To wszystko to tylko testy naszych limitów. Jesteśmy tylko szczurami doświadczalnymi nieznanych nam naukowców. Bez względu na to jaki przyjmiesz scenariusz, jaką teorię spiskową - czy to illuminaci, bank światowy, templariusze, kosmici, żydzi - wszystko to jedno i to samo z twojej perspektywy szczura.
Znasz powiedzenie
>jeden rabin powie tak, a drugi powie nie
To nie tylko głupie powiedzenie, to metafora całego systemu funkcjonowania tej iluzji. Raz pokażą ci nagą niepełnoletnią dziewczynkę, innym razem powiedzą, że to zło niosące za sobą takie konsekwencje, że boisz się nawet myśleć o tym, że mógłbyś chcieć coś takiego oglądać by nie wyjść na tego strasznego pana pedofila, któremu cały świat chce urwać jaja.

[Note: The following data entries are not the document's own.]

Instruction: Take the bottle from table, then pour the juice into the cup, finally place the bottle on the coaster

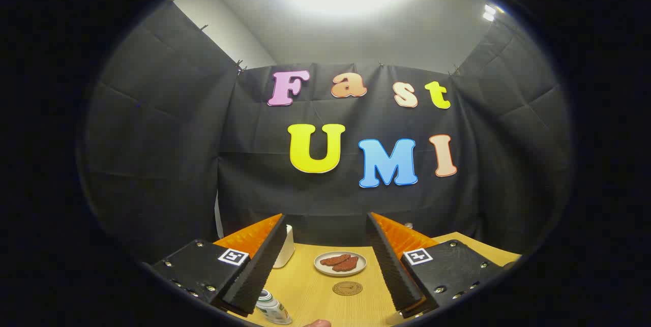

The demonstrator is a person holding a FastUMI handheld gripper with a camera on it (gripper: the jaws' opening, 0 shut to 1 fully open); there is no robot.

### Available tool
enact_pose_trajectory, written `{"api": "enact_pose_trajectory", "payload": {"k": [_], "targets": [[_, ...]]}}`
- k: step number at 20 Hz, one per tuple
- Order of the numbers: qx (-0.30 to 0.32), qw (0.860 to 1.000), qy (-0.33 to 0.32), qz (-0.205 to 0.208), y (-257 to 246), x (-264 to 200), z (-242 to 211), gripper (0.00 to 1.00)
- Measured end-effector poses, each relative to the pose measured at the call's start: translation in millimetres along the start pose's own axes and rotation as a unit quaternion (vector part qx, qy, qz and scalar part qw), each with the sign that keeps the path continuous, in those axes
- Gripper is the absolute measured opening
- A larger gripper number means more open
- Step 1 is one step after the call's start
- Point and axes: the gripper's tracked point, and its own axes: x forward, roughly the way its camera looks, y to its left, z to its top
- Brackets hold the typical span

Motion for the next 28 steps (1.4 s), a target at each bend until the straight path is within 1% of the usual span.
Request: {"api": "enact_pose_trajectory", "payload": {"k": [20,24,28], "targets": [[-0.002,1.000,-0.002,0.004,3.9,6.9,-5.2,0.95],[-0.005,1.000,-0.002,0.010,12.9,8.3,-8.6,0.95],[0.017,1.000,-0.002,0.012,21.2,5.5,-20.9,0.95]]}}
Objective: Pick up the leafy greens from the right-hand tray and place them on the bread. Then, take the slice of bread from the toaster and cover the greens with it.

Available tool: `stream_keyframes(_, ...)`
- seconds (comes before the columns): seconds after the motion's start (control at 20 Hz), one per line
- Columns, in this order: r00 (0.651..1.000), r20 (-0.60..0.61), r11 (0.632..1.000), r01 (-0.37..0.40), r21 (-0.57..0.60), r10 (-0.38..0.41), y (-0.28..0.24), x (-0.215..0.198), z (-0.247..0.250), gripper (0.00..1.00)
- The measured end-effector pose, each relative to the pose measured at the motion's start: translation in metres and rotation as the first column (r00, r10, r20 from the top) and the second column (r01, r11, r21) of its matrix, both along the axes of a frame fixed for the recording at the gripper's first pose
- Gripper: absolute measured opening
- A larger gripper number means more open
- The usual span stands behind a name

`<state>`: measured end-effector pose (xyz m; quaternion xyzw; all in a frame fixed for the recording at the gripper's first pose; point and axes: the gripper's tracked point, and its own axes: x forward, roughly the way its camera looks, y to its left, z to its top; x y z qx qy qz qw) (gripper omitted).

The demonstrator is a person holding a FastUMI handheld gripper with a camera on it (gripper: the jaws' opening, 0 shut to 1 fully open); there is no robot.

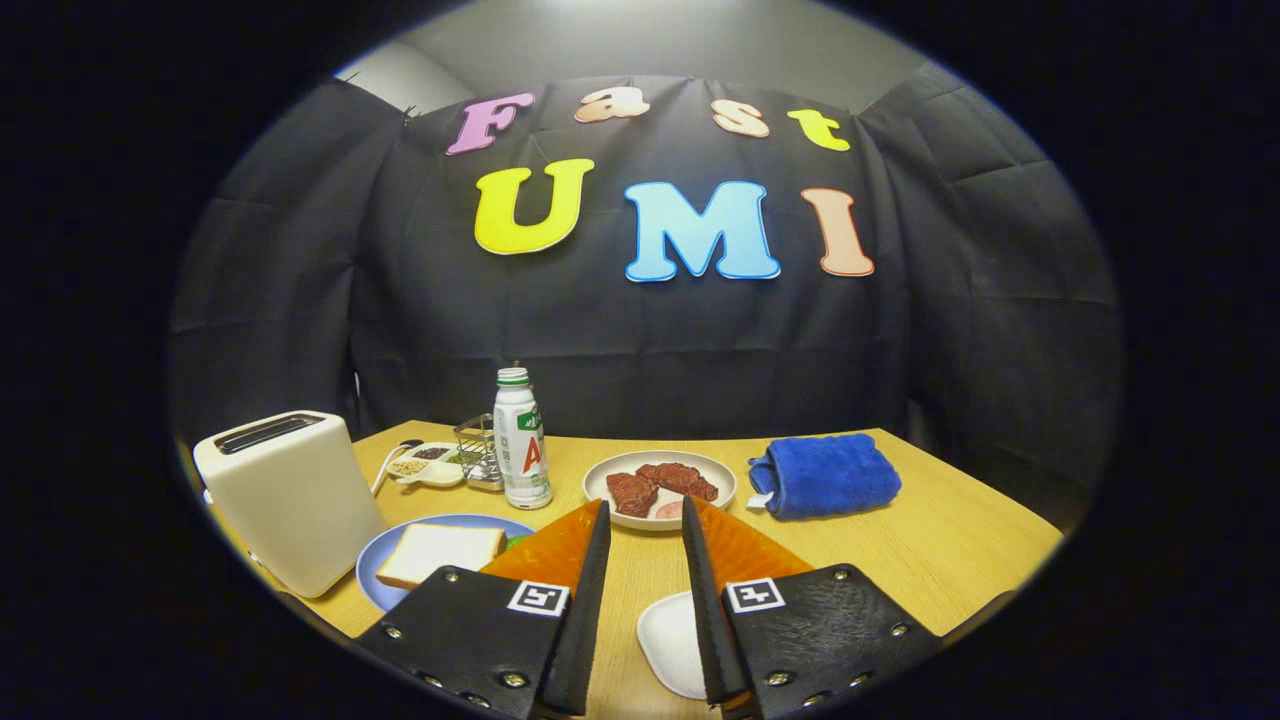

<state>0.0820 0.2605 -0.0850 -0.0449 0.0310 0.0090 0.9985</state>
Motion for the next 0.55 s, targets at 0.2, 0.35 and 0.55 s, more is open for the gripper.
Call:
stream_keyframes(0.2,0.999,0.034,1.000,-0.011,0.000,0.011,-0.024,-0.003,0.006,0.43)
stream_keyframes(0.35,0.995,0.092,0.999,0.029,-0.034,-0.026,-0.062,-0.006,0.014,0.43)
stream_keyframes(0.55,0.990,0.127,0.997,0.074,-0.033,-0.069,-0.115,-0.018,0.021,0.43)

Dochodzą cię słuchy, że gdzieś tam na najwyższych szczytach władzy i showbiznesu małe dzieci są towarem, ale od ciebie chcą byś myślał, że też byś chciał być jak oni. I nagle rozszerzają badania na dwie grupki szczurów - jednym mówią, że homoseksualizm jest zły, drugim, że lgbt to nowy porządek świata. Jedni chowają swoje dzieci przed tymi drugimi, drudzy chcą je za wszelką cenę przeciągnąć na swoją stronę. I tak samo wyglądały wszelkie wojny religijne, tak samo wygląda każda wojna domowa, tak samo gangi gonią się po brazylijskich dżunglach i tak samo w afryce umierają małe murzynki z głodu. Tak samo wymyślają pandemię i tak samo nasyłają imigrantów tu i tam. Tak samo organizują protesty, wybierają ci poglądy i dają ci się pod nimi podpisać, że niby to twój wybór.

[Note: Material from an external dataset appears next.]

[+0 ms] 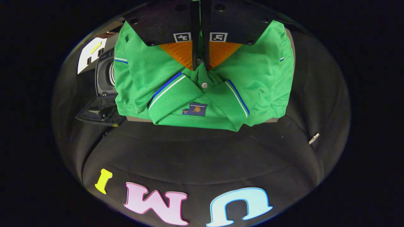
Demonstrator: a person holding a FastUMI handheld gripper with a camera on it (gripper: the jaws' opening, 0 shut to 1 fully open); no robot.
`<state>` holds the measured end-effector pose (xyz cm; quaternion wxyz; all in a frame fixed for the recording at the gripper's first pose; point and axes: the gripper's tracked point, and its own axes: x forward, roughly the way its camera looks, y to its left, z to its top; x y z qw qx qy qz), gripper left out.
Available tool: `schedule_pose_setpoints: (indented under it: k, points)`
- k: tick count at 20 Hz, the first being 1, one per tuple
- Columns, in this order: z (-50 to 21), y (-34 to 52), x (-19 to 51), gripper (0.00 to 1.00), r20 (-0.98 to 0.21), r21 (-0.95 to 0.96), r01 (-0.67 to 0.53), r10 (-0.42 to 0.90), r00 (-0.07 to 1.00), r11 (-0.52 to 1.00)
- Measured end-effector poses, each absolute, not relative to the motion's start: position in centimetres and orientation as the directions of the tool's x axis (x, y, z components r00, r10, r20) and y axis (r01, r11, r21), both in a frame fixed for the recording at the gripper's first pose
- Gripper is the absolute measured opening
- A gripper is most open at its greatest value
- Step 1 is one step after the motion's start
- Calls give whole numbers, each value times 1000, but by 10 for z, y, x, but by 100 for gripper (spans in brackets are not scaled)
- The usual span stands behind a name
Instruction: Put the clothes into the washing machine and then close the washing machine lid.
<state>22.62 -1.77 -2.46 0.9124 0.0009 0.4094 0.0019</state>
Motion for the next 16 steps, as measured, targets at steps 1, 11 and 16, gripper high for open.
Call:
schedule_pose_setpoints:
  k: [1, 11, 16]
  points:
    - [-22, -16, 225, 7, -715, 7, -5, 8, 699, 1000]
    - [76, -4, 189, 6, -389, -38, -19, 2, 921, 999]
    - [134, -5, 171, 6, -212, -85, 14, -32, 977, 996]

Kiedyś pokazali nagą dziewczynkę w gazecie jako obiekt seksualny, później powiedzieli, że to złe i jesteś straszny jeśli ci się to podoba. Później znów to zrobili i już znaleźli na tyle aprobatorów by móc wystawić ich w pierwszej lini do walki z tymi, którym wcześniej mówili, że to złe, a oni w to uwierzyli. I teraz masz złudny podział lewicy i prawicy. Za chwilę zrobią to jeszcze raz i dojdzie już do zupełnie nowej walki z nowymi motywami, a gdzieś tam jednocześnie stanie się coś na co nikt z walczących nie zwróci uwagi ku uciesze tych, którzy gdzieś wrzucają kamyk do kałuży, a fala rozchodzi się po całych społeczeństwach. I od tego kamyczka zależy jak rozejdą się fale. Za każdym kamyczkiem, za każdym razem.

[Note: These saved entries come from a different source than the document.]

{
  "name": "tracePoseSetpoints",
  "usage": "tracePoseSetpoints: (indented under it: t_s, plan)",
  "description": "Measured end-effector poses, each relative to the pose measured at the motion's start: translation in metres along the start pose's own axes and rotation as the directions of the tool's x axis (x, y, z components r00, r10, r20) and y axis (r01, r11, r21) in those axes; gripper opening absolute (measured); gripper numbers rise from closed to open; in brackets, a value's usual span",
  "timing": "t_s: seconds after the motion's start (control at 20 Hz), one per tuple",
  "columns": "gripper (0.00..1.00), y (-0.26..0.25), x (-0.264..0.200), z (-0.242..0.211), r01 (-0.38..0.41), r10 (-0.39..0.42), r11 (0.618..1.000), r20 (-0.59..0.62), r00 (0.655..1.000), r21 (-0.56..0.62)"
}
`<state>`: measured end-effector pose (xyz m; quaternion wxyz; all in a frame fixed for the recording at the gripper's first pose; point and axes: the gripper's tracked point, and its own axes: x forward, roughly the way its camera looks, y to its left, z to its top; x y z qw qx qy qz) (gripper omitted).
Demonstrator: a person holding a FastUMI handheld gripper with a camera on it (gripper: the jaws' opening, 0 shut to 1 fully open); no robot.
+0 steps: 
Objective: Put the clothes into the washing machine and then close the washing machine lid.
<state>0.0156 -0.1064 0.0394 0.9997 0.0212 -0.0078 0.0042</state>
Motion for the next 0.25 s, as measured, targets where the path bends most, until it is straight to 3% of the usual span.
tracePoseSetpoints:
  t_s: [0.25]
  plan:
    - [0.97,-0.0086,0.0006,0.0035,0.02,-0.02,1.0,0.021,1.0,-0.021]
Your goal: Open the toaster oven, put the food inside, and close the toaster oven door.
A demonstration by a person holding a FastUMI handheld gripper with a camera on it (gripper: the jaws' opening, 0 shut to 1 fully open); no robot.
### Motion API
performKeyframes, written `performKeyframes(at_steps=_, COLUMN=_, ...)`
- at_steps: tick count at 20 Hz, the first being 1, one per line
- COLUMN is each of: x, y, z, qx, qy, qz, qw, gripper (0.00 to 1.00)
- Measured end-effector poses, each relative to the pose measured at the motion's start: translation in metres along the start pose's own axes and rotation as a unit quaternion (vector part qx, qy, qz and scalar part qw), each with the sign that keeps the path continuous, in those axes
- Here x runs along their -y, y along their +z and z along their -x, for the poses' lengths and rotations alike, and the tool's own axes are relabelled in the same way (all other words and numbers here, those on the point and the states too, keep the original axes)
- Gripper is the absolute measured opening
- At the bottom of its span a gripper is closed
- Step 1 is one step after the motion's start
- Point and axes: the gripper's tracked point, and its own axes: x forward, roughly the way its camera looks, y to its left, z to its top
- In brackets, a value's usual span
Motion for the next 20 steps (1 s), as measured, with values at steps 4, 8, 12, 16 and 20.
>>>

A to my jesteśmy wodą. A nikt nie może żyć bez wody, nawet ona sama. I ci co nami sterują też nie.
Gdybyśmy żyli w takim zupełnie utopijnym świecie bez tych wszystkich pierdół nad którymi musimy się codziennie rozwodzić nikt nie dawałby jebania o takie zagadnienia, nikt nie pierdoliłby o jakichś czasopismach, nikt nie napisałby na chanie takiego freda. To wszystko jest tak zajebiście pokomplikowane, ten jeden kamyczek tak nam rozpierdala krystaliczną strukturę tej wody, że zagłębiamy się teraz co by było gdyby, czemu było tak, czemu to czemu tamto sramto, a kompletnie powinniśmy wypierdolić to z naszego myślenia. Stworzyliśmy świat, który już dawno nas wyprzedził, Ta cywilizacja musi upaść, bo nie ma już żadnych podwalin, nie ma niczego co można rozwijać. To w pewnym momencie zwyczajnie wszystko upadnie i na gruzach szamba wrócimy do zupełnej jedności. Nie ważne czy będzie tam pedofilia, nie ważne czy będzie tam polityka, nie ważne czy są czyny złe i dobre, KONIEC. Każdy ma wiedzieć jak funkcjonować, prawda jest jedna, jedność jest jedna i struktura jest jedna i niepodważalna, niezmienna. I bez względu na to jak chcielibyśmy to ominąć - NIE DA SIĘ. Jeśli struktura cywilizacji i życia oparta byłaby na prawdzie jednej, świadomej, niezmienionej i wyniesionej na piedestał to nikt nie odważyłby się jej naruszyć, nie myślałby o tym nawet oślepiony jej blaskiem.